What the task asks
Would you copy the material below word for word, beginning with its first line and ending with the line that contains "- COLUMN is"?

+++ Given data +++

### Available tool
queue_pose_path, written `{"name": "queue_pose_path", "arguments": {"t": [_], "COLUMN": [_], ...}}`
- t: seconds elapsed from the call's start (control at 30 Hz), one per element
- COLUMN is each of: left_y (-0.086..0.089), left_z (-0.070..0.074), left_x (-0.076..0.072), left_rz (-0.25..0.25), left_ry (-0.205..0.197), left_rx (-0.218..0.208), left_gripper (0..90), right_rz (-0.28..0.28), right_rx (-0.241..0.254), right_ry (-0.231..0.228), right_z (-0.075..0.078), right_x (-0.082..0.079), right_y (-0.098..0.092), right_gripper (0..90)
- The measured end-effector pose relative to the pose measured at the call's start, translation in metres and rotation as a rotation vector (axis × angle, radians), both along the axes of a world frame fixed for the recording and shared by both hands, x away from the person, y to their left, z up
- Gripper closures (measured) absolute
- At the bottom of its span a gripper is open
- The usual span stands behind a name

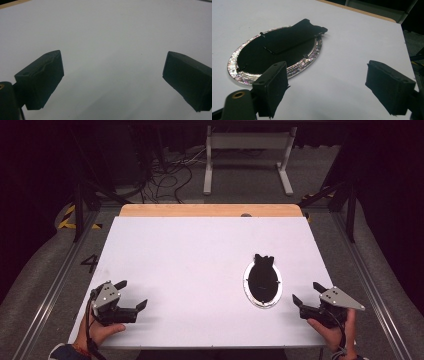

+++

Completed exercise
### Available tool
queue_pose_path, written `{"name": "queue_pose_path", "arguments": {"t": [_], "COLUMN": [_], ...}}`
- t: seconds elapsed from the call's start (control at 30 Hz), one per element
- COLUMN is each of: left_y (-0.086..0.089), left_z (-0.070..0.074), left_x (-0.076..0.072), left_rz (-0.25..0.25), left_ry (-0.205..0.197), left_rx (-0.218..0.208), left_gripper (0..90), right_rz (-0.28..0.28), right_rx (-0.241..0.254), right_ry (-0.231..0.228), right_z (-0.075..0.078), right_x (-0.082..0.079), right_y (-0.098..0.092), right_gripper (0..90)

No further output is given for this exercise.